TASK TO COMPLETE - Starting with the line that has "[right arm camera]" and finishing with the line that has "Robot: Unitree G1", set down each line below exactly. Pictures are not copied.

-- Opening Marker --

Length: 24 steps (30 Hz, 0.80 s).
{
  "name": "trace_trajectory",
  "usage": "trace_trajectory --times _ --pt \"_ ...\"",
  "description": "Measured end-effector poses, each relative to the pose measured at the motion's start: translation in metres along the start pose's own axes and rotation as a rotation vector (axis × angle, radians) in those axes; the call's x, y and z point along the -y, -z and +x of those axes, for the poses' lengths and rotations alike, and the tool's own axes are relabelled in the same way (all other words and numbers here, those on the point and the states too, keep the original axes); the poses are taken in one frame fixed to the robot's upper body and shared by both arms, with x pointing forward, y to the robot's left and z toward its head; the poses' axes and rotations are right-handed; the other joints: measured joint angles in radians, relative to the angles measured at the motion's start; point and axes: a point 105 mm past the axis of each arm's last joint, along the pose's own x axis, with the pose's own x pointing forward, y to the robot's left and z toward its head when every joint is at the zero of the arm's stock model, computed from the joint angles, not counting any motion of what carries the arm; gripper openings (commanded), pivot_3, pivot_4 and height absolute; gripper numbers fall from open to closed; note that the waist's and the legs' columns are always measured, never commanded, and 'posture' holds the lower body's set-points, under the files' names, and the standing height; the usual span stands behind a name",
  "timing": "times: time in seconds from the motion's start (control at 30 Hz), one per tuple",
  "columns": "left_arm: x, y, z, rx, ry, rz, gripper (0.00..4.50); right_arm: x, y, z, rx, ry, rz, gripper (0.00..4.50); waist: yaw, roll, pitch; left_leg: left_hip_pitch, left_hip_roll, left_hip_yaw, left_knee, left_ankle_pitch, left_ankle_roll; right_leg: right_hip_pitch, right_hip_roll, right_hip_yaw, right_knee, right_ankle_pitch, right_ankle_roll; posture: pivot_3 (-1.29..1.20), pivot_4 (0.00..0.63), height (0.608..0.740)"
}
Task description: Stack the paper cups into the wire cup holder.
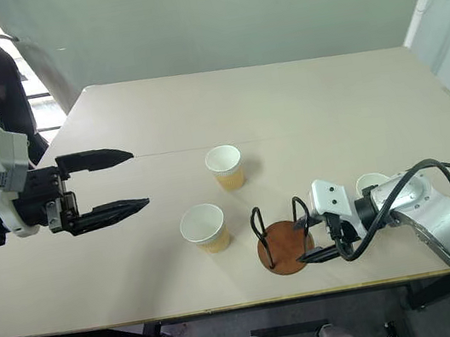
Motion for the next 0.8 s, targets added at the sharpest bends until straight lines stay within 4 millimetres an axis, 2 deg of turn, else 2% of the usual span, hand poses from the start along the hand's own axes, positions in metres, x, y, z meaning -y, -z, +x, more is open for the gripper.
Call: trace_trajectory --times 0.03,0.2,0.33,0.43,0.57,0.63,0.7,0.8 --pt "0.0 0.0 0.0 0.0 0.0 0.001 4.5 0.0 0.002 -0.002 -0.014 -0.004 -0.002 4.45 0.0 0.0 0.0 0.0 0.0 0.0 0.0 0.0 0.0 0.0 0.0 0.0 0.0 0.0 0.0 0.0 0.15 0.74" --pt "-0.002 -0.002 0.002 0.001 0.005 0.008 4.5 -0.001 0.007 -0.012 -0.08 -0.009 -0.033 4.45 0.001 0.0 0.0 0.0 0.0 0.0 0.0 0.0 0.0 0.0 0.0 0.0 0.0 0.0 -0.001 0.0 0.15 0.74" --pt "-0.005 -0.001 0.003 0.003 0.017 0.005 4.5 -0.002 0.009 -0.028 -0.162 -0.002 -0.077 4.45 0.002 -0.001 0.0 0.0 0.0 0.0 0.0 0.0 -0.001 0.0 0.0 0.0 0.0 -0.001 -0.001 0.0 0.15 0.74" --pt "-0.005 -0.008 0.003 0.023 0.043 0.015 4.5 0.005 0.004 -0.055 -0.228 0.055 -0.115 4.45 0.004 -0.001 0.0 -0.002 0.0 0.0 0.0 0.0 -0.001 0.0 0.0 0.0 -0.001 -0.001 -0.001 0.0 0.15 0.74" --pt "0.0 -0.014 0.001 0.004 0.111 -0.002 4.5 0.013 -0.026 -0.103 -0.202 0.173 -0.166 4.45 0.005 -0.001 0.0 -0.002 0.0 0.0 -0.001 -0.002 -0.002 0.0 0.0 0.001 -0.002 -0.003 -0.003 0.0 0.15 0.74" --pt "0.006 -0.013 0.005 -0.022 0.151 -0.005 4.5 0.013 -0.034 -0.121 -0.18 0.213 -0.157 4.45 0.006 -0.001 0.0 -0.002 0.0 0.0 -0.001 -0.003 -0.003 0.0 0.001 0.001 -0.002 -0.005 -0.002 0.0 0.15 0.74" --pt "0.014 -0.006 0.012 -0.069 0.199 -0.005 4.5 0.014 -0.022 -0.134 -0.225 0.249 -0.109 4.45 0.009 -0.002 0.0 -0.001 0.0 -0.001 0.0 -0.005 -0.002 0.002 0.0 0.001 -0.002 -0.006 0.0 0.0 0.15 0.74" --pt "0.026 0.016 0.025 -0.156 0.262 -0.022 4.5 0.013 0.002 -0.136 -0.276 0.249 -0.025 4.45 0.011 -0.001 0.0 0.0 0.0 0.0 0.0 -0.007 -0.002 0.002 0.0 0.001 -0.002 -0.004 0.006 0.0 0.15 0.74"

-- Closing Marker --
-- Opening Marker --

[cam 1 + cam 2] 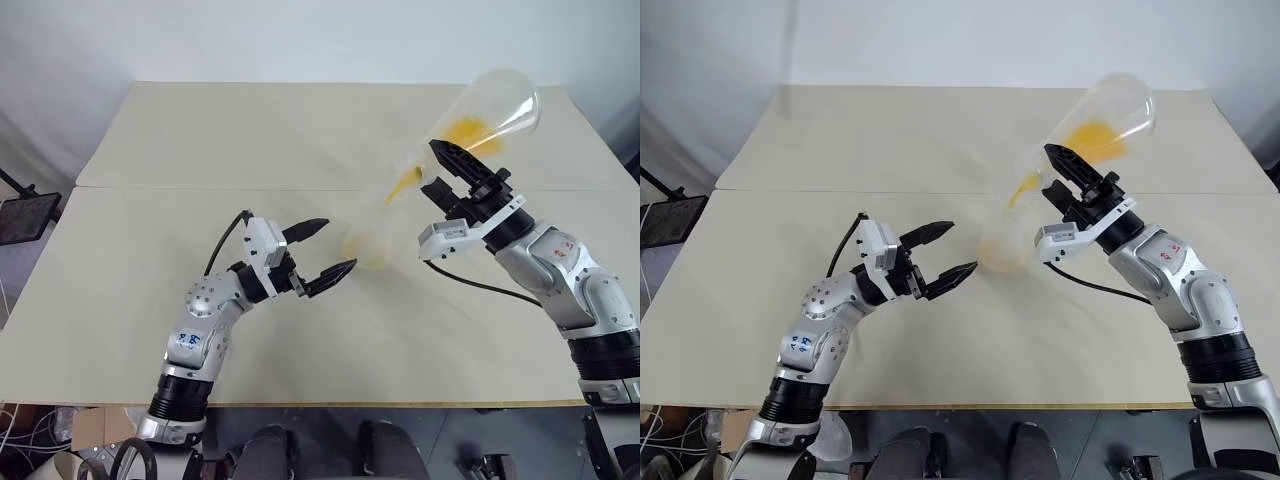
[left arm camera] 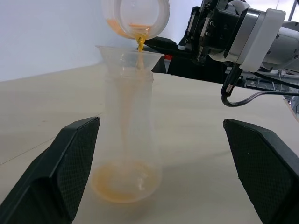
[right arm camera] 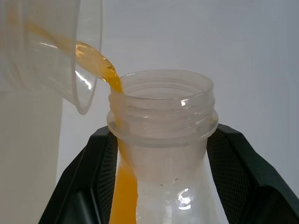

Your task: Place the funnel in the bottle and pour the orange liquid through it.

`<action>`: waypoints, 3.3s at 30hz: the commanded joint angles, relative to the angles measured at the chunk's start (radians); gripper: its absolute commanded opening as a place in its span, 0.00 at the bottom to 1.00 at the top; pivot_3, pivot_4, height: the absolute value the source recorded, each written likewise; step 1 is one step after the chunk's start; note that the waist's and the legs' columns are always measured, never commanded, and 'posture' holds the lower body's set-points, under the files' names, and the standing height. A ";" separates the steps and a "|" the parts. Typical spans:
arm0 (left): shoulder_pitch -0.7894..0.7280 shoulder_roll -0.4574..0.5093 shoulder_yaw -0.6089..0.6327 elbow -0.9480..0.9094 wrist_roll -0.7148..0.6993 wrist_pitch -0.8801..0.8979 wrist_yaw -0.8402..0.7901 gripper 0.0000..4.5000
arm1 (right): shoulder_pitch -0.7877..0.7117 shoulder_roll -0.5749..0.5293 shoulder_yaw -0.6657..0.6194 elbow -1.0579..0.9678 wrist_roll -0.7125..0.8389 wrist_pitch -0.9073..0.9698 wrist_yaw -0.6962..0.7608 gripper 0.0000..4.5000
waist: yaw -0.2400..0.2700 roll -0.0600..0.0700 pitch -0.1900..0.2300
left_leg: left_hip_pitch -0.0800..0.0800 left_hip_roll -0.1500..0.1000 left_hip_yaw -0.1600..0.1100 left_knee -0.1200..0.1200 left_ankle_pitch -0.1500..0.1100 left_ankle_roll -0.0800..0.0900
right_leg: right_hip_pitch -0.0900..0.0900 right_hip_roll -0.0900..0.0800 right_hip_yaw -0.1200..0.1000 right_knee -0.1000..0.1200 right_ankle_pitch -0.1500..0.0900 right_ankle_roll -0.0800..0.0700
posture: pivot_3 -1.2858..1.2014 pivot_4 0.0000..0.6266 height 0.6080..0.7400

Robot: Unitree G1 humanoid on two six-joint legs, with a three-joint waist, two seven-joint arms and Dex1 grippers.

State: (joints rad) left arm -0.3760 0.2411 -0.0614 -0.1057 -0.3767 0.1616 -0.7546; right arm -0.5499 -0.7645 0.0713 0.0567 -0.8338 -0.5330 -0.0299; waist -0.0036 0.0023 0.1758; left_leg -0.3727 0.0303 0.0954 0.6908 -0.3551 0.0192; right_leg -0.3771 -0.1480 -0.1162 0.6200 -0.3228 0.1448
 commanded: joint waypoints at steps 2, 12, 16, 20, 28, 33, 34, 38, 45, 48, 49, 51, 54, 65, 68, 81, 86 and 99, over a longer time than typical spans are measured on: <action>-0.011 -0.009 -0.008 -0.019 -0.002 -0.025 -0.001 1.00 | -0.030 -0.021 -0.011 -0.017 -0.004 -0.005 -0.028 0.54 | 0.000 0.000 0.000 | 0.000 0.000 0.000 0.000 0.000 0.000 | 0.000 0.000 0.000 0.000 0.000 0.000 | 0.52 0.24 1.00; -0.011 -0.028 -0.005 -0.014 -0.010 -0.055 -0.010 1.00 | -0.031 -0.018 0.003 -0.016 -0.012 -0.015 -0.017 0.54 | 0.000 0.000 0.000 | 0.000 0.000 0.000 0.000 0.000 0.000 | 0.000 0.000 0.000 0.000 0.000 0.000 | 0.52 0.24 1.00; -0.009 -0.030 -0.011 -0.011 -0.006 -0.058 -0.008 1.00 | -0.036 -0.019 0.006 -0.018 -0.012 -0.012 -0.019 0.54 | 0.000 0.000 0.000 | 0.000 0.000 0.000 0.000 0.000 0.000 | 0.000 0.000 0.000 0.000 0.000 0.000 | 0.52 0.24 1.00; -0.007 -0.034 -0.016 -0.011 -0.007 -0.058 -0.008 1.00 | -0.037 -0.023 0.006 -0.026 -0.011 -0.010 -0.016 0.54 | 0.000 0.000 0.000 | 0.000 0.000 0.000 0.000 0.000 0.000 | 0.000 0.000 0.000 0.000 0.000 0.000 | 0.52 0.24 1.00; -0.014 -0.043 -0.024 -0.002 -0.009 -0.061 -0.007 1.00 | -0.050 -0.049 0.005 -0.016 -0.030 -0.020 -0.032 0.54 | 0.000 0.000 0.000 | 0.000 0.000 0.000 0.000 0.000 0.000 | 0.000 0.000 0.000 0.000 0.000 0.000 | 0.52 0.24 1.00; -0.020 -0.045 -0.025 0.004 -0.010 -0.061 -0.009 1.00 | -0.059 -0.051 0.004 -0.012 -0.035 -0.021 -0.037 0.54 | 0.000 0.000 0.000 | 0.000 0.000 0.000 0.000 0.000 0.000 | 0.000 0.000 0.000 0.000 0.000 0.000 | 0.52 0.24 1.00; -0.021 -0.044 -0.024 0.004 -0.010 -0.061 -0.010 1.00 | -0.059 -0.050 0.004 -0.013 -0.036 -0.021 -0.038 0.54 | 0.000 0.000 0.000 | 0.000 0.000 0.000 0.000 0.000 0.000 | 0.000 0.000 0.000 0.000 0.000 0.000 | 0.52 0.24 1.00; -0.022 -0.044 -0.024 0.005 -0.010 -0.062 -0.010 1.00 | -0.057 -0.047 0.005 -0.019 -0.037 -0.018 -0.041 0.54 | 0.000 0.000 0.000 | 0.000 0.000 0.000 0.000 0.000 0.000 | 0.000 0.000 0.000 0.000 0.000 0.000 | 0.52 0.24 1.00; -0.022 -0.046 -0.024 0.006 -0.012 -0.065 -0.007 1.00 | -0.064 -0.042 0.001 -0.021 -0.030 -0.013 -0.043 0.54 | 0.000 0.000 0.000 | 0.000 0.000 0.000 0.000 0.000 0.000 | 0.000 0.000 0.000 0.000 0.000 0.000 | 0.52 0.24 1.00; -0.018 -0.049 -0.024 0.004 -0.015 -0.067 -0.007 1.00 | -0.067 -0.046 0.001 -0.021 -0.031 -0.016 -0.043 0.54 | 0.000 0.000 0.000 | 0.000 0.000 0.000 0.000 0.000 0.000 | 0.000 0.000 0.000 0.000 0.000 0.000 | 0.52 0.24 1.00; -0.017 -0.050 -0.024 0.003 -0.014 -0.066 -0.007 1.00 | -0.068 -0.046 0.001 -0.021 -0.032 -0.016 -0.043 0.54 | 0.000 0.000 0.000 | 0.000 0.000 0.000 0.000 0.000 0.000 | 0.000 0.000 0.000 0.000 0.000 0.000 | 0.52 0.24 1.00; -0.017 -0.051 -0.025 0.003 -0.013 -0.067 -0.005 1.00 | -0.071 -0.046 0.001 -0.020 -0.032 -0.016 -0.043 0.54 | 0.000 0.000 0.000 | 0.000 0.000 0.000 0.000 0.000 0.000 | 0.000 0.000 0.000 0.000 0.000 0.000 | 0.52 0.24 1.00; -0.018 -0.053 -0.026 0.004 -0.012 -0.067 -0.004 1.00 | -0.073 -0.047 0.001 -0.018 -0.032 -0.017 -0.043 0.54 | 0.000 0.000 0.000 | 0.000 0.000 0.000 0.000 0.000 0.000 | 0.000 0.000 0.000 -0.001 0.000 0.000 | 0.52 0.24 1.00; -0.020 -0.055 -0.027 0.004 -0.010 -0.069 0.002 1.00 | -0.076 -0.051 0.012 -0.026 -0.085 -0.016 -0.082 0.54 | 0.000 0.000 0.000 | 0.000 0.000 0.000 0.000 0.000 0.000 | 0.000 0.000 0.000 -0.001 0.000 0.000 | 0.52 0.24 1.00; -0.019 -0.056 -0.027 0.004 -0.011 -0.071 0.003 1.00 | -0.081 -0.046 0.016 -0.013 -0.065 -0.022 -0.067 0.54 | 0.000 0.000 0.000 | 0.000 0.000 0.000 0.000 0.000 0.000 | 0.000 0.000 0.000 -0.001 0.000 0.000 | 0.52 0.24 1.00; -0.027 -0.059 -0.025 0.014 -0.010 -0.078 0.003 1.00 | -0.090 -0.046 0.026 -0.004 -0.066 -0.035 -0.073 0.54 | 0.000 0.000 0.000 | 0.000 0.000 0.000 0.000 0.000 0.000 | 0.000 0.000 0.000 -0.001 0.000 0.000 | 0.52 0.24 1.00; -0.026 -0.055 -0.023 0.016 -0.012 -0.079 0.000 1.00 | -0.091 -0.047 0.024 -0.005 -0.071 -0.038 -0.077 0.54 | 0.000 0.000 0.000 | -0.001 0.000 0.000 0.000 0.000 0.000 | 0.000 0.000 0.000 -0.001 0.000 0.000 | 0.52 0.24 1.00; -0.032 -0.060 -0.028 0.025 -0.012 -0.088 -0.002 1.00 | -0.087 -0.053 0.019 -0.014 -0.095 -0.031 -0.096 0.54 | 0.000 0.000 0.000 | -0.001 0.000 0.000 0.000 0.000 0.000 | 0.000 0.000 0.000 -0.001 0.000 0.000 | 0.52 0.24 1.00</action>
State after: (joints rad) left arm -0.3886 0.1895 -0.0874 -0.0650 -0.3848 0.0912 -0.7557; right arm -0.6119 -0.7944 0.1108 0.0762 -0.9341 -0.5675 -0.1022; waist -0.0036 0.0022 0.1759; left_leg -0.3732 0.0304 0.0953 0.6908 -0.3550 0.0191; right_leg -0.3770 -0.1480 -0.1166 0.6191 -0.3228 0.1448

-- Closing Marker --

EXERCISE SOLUTION -
[right arm camera] 

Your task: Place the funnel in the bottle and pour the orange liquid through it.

`<action>`: waypoints, 3.3s at 30hz: the commanded joint angles, relative to the angles measured at the chunk's start (radians); gripper: its absolute commanded opening as a place in its span, 0.00 at the bottom to 1.00 at the top; pivot_3, pivot_4, height: the absolute value the source recorded, each written likewise; step 1 is one step after the chunk's start; note that the waist's and the legs' columns are always measured, never commanded, and 'posture' holds the lower body's set-points, under the files' names, and the standing height. A ";" separates the steps and a "|" the parts. Typical spans:
arm0 (left): shoulder_pitch -0.7894..0.7280 shoulder_roll -0.4574..0.5093 shoulder_yaw -0.6089..0.6327 elbow -0.9480..0.9094 wrist_roll -0.7148..0.6993 wrist_pitch -0.8801..0.8979 wrist_yaw -0.8402..0.7901 gripper 0.0000..4.5000
arm1 (right): shoulder_pitch -0.7877..0.7117 shoulder_roll -0.5749..0.5293 shoulder_yaw -0.6657..0.6194 elbow -1.0579..0.9678 wrist_roll -0.7125..0.8389 wrist_pitch -0.9073..0.9698 wrist_yaw -0.6962..0.7608 gripper 0.0000..4.5000
waist: yaw -0.2400..0.2700 roll -0.0600..0.0700 pitch -0.1900..0.2300
left_leg: left_hip_pitch -0.0800..0.0800 left_hip_roll -0.1500..0.1000 left_hip_yaw -0.1600..0.1100 left_knee -0.1200..0.1200 left_ankle_pitch -0.1500..0.1100 left_ankle_roll -0.0800..0.0900
right_leg: right_hip_pitch -0.0900..0.0900 right_hip_roll -0.0900..0.0800 right_hip_yaw -0.1200..0.1000 right_knee -0.1000..0.1200 right_ankle_pitch -0.1500..0.0900 right_ankle_roll -0.0800..0.0700
posture: pivot_3 -1.2858..1.2014 pivot_4 0.0000..0.6266 height 0.6080..0.7400

Robot: Unitree G1 humanoid on two six-joint legs, with a three-joint waist, two seven-joint arms and Dex1 grippers.

The answer has nothing more to it.